Recommended by Ricochet Members Created with Sketch. INFP: Frodo Goes Job Hunting

 

My generation grew up in the era of the Myers-Briggs Type Indicator (MBTI). I’ve honestly lost track of how many times I’ve taken this test, but my results are always the same: I am an INFP (introverted, intuitive, feeling, perceiving):

“Idealistic, loyal to their values and to people who are important to them. Want an external life that is congruent with their values. Curious, quick to see possibilities, can be catalysts for implementing ideas. Seek to understand people and to help them fulfill their potential. Adaptable, flexible, and accepting unless a value is threatened.”

This sounds quite impressive, but it has actually made me something of a square peg among my military officer colleagues. I just don’t encounter a lot of people like me in my current profession. It’s the FP part that’s different, according to a 2001 study of military officers in which the authors assert that:

“Ninety-five percent of senior military leaders are thinkers, leaving only five percent as compassionate feelers.”

In fact, I remember one staff psychologist looking at my MBTI profile in open astonishment and asking me flatly, “How on earth did you make colonel?”

She wasn’t trying to offend, and I wasn’t offended. I have long since come to terms with being a unicorn among my military colleagues. Every personality type has strengths and weaknesses as applied to various environments, so I have tried to capitalize on the former while taking steps to mitigate the latter. That’s not revolutionary; it’s really just simple self-awareness.
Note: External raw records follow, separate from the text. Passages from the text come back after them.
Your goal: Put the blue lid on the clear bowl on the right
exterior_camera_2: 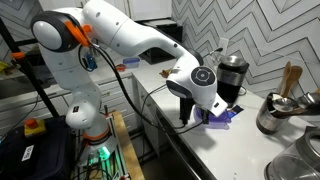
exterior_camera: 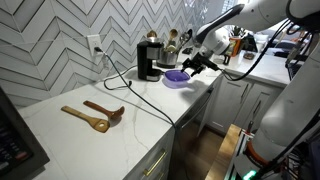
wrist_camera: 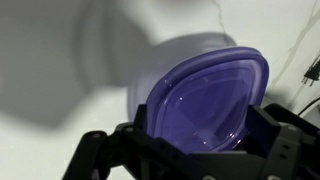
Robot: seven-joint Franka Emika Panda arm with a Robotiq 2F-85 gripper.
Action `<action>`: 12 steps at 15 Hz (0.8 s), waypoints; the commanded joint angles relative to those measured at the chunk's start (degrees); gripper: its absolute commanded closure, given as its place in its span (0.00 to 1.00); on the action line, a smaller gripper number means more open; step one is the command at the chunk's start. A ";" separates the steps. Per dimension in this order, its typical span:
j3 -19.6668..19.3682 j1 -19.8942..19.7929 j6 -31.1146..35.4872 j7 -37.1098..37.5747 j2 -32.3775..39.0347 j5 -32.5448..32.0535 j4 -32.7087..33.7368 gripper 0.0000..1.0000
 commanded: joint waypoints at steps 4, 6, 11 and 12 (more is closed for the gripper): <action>0.41 -0.48 -5.20 6.69 -7.34 -19.12 0.17 0.00; 0.88 -0.52 -5.91 8.97 -9.92 -25.83 0.70 0.00; 2.41 -0.31 -7.97 13.34 -15.57 -36.87 2.14 0.00; 2.66 -0.19 -8.69 13.92 -16.32 -37.92 2.50 0.00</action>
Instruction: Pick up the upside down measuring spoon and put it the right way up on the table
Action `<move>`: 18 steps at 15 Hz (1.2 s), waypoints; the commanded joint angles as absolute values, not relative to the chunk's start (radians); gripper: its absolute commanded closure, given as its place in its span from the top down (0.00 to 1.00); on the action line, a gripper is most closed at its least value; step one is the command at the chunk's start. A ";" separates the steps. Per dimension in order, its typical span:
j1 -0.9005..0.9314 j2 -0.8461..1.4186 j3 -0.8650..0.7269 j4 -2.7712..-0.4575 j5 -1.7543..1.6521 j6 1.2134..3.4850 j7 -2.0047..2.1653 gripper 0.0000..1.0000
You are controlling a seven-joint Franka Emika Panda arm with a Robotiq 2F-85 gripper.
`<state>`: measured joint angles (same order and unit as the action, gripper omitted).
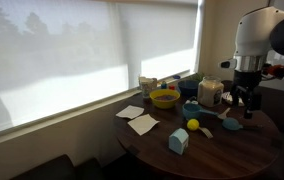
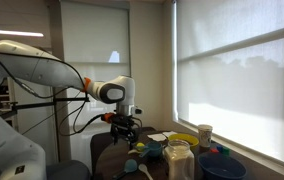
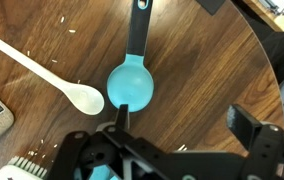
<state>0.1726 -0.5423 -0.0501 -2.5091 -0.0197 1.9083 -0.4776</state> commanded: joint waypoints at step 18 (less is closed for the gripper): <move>0.057 -0.422 -0.177 -2.525 -0.023 1.714 -0.644 1.00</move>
<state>0.0801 -0.4622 -0.1941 -2.5189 -0.0224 1.7232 -0.6498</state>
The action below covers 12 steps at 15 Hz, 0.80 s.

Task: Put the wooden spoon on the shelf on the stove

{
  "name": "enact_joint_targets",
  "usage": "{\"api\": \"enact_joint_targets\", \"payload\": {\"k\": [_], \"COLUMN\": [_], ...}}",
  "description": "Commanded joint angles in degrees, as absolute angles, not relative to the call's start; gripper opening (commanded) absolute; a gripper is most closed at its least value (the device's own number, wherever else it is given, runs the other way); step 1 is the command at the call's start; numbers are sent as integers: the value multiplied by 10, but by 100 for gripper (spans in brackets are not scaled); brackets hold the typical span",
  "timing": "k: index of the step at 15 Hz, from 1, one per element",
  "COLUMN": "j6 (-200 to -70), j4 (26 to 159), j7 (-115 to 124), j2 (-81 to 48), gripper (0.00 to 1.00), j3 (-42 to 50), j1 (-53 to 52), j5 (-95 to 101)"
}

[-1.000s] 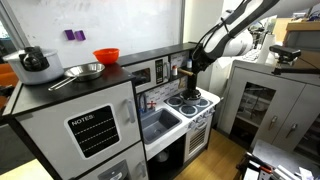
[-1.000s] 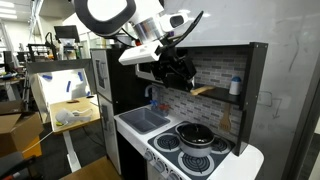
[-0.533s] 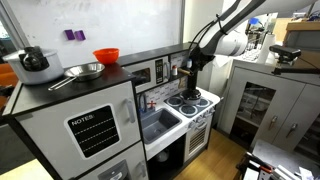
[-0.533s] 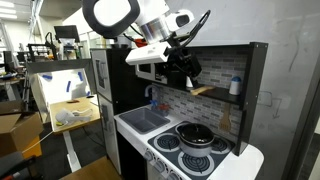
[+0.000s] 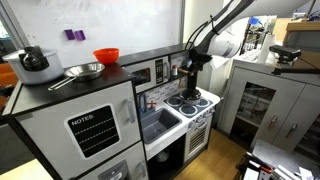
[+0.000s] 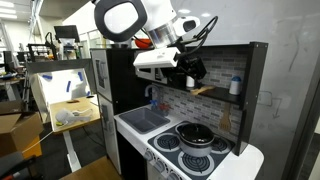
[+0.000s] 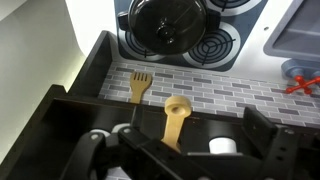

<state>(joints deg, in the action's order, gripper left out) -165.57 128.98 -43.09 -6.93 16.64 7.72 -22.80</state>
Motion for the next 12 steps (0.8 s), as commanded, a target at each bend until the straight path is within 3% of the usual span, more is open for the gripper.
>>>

It does serve to point out one of the truisms of a military career: personality isn’t everything–adaptability is key. I’ve had dozens of assignments over 34 years, and have had to survive and thrive in a wide variety of jobs. Some were a more natural fit than others, but I had to deliver in all of them. There was no option to go to my boss and say, “This assignment really isn’t me.” In fact, I’ve generally found all of them to be interesting and enjoyable in various ways.

Moreover, just because Myers-Briggs thinks I’m intuitive and feeling doesn’t mean I don’t value the systematic application of logic and data analysis. I would say instead that I have a healthy respect for such things and deep admiration for people who master them, even as I personally gravitate more naturally toward context and narrative.

Every once in a while, of course, I really did fall into jobs that seemed to fit like a glove. 16Personalities describes my type as The Mediator and places me in the “Diplomat Role group”, which perhaps explains why I thoroughly enjoyed my time working in embassies over the past decade (well, except maybe the receptions–introverts aren’t much for large crowds and small talk). I’d go so far as to say that wife and I would have been perfectly content to continue doing diplomatic work forever, but that road isn’t very open to a transitioning military officer at my stage of life.

What does make this stage so fascinating is that for the first time in my life I am completely free to choose a career that suits my personality preferences. My financial and family situations are such that I don’t have to chase a paycheck. The road is wide open.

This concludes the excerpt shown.